* **Exercise details**: The answer must be every line of the data that holds the word "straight".

Stored data:
>>>>
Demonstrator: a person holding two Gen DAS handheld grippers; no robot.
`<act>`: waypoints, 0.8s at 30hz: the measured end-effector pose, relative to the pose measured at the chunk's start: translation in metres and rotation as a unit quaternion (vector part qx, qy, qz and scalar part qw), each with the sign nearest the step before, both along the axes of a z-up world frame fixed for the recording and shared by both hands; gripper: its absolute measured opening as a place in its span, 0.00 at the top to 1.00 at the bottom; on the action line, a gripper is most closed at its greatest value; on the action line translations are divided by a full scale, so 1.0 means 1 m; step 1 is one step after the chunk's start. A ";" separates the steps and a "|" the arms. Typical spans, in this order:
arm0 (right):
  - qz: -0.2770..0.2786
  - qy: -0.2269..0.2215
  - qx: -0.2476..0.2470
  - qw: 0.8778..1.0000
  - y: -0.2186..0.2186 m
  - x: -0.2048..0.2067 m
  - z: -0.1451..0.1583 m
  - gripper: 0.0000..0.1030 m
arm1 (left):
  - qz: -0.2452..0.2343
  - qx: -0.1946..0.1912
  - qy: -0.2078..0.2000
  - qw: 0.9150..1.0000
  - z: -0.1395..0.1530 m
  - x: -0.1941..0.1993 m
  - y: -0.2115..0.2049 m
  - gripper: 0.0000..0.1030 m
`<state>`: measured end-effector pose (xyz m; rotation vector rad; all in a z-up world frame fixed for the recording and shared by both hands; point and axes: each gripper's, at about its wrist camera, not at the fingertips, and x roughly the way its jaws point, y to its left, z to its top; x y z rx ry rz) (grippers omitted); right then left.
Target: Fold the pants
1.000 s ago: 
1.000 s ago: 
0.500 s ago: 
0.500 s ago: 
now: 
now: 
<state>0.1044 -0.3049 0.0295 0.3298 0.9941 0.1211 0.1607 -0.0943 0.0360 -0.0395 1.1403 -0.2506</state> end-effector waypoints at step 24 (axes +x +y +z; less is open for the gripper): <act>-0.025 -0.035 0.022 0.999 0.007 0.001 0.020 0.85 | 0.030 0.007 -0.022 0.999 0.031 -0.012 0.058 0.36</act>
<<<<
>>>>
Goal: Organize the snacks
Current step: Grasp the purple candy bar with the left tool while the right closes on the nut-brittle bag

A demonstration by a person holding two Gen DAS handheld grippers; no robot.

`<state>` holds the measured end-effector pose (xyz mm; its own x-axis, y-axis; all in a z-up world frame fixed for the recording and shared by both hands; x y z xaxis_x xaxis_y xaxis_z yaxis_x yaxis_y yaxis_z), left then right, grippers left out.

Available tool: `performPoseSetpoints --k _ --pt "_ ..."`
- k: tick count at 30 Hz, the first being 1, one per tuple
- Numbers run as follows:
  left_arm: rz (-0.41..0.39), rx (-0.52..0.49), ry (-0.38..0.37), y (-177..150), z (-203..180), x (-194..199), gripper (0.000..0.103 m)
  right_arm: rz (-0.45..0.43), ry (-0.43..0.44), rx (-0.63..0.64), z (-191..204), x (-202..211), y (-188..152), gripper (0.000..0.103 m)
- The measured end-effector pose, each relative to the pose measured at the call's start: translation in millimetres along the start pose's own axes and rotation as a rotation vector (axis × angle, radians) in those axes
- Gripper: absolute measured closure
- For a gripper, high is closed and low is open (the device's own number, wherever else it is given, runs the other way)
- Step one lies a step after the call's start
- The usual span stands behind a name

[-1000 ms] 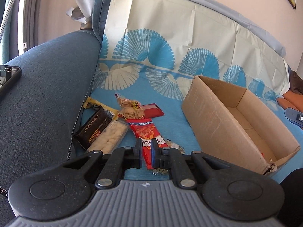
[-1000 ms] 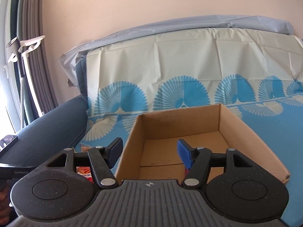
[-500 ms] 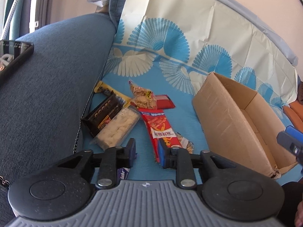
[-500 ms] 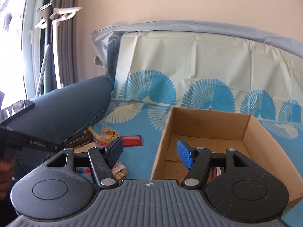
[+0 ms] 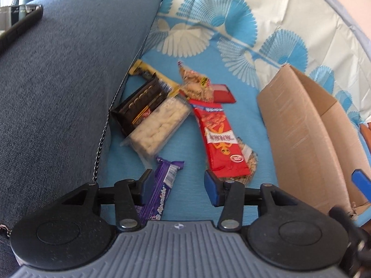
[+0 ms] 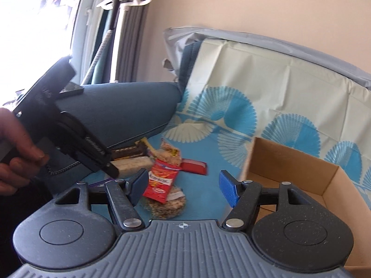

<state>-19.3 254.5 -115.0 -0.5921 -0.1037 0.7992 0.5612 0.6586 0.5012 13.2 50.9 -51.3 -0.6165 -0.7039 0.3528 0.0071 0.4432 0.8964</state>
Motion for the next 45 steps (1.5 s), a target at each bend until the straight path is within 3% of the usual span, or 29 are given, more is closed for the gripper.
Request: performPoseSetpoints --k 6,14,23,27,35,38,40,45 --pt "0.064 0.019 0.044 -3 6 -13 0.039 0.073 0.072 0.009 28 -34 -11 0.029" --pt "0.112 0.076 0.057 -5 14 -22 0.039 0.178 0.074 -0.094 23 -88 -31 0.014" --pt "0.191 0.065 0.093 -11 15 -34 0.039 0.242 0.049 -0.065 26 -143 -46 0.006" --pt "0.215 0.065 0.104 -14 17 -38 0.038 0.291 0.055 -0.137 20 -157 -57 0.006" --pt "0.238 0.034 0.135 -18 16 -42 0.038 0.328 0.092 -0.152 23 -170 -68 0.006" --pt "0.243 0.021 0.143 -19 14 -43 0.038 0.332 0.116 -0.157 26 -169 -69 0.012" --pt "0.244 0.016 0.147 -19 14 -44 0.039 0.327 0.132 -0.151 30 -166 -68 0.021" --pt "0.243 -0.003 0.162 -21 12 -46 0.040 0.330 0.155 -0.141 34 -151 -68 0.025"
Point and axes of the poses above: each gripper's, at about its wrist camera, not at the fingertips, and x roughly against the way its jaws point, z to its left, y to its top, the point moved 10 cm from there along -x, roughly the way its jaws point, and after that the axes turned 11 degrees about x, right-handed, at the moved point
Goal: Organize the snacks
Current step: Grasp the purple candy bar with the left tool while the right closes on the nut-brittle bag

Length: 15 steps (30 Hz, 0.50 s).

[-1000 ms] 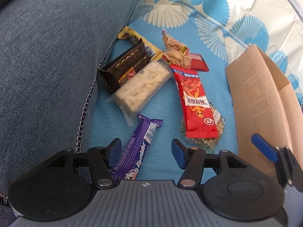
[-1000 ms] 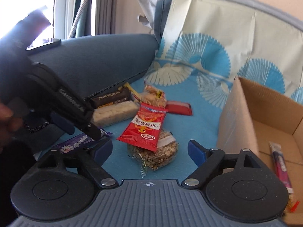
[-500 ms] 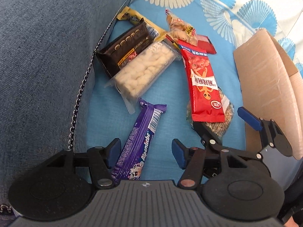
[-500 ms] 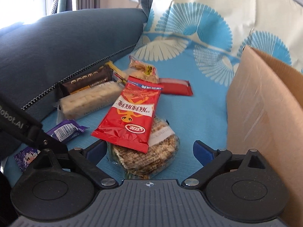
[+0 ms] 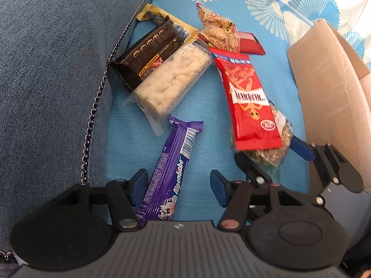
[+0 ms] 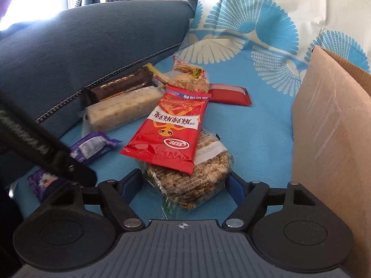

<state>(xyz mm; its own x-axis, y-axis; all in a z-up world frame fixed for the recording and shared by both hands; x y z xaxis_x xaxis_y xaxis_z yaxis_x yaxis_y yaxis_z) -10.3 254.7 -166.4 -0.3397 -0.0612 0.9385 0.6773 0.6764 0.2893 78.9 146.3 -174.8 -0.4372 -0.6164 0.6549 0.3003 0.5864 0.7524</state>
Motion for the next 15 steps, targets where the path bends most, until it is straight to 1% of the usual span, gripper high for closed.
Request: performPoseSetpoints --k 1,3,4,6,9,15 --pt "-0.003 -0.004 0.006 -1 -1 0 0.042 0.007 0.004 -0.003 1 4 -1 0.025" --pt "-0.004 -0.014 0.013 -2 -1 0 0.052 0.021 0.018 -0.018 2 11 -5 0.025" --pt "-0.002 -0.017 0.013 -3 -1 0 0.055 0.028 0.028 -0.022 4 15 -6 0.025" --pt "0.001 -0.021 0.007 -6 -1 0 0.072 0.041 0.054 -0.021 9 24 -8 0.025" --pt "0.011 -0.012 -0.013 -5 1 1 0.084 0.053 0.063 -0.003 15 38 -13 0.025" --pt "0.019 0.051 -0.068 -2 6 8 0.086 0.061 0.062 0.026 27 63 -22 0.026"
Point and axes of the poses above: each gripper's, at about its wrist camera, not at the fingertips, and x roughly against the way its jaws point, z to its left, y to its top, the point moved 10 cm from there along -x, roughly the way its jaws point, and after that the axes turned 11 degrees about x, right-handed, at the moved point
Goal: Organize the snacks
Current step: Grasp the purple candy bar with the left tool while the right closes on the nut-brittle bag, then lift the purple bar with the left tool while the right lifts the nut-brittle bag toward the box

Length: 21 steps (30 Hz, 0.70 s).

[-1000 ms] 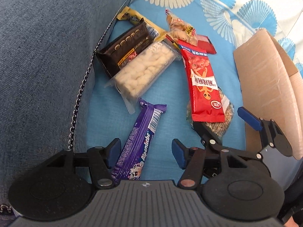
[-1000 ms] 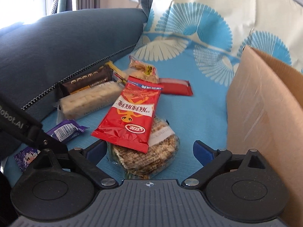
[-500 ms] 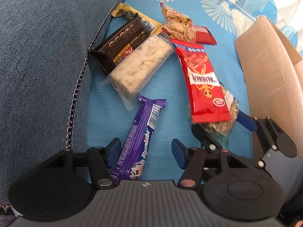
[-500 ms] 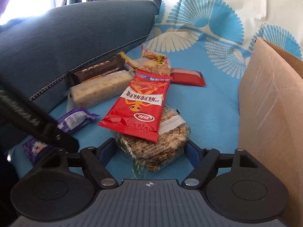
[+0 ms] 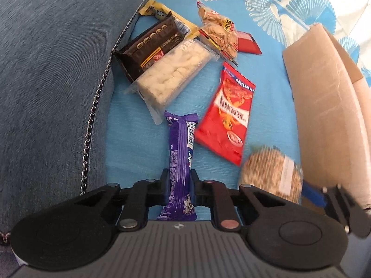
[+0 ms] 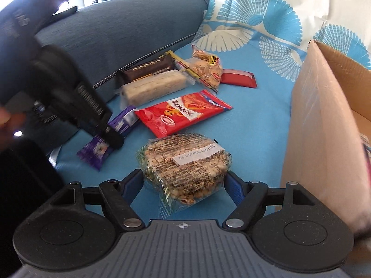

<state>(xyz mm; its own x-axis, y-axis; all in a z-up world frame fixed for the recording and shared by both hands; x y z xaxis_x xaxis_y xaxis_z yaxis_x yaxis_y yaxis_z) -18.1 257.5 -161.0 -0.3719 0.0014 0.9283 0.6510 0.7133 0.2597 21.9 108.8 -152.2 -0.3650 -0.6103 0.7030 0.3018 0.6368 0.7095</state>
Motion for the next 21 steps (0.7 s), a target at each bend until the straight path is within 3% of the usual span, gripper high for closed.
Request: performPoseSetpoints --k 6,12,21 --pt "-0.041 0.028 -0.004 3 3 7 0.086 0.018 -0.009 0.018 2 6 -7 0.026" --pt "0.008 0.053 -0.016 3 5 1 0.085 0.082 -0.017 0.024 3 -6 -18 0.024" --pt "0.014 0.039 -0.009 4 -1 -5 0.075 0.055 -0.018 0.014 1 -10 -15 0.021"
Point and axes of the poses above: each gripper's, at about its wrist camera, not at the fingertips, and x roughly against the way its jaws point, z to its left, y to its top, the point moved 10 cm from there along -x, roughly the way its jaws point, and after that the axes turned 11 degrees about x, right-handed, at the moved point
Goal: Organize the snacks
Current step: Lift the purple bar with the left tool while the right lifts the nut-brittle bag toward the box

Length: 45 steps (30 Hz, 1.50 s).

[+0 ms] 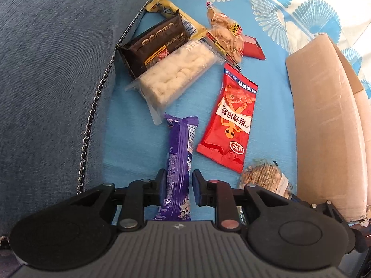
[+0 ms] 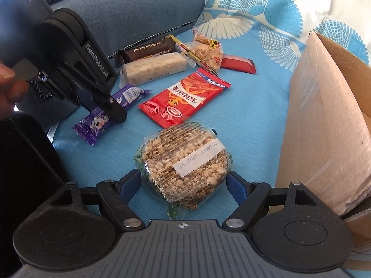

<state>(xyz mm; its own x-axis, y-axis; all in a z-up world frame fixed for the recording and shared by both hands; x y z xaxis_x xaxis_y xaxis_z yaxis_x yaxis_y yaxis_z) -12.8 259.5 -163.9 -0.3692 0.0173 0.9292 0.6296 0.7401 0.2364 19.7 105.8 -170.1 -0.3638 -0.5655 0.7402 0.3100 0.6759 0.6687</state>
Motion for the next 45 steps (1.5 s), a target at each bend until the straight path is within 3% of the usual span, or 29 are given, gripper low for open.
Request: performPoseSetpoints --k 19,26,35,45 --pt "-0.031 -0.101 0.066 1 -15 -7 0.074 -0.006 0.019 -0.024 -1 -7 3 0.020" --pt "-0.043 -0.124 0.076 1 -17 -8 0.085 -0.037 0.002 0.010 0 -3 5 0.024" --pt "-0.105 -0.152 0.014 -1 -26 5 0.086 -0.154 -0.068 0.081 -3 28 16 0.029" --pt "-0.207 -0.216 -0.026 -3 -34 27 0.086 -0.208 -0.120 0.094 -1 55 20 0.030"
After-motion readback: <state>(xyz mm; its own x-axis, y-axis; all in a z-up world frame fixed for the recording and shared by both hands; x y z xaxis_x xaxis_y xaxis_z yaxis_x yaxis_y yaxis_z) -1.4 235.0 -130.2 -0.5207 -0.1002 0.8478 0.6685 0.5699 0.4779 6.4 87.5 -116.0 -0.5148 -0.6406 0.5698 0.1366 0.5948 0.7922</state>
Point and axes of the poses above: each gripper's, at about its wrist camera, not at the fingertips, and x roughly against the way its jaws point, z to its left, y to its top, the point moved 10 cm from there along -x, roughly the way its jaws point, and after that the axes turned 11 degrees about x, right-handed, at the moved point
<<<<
* **Solution**:
Motion for the next 45 steps (1.5 s), a target at each bend until the straight path is within 3% of the usual span, or 29 are given, more is closed for the gripper.
Motion for the next 15 steps, targets where the path bends most, until it is straight to 1% of the usual span, gripper high for closed.
Motion for the next 21 steps (0.7 s), a target at each bend until the straight path is within 3% of the usual span, gripper high for closed.
Motion for the next 45 steps (1.5 s), a target at each bend until the straight path is within 3% of the usual span, or 29 are given, gripper low for open.

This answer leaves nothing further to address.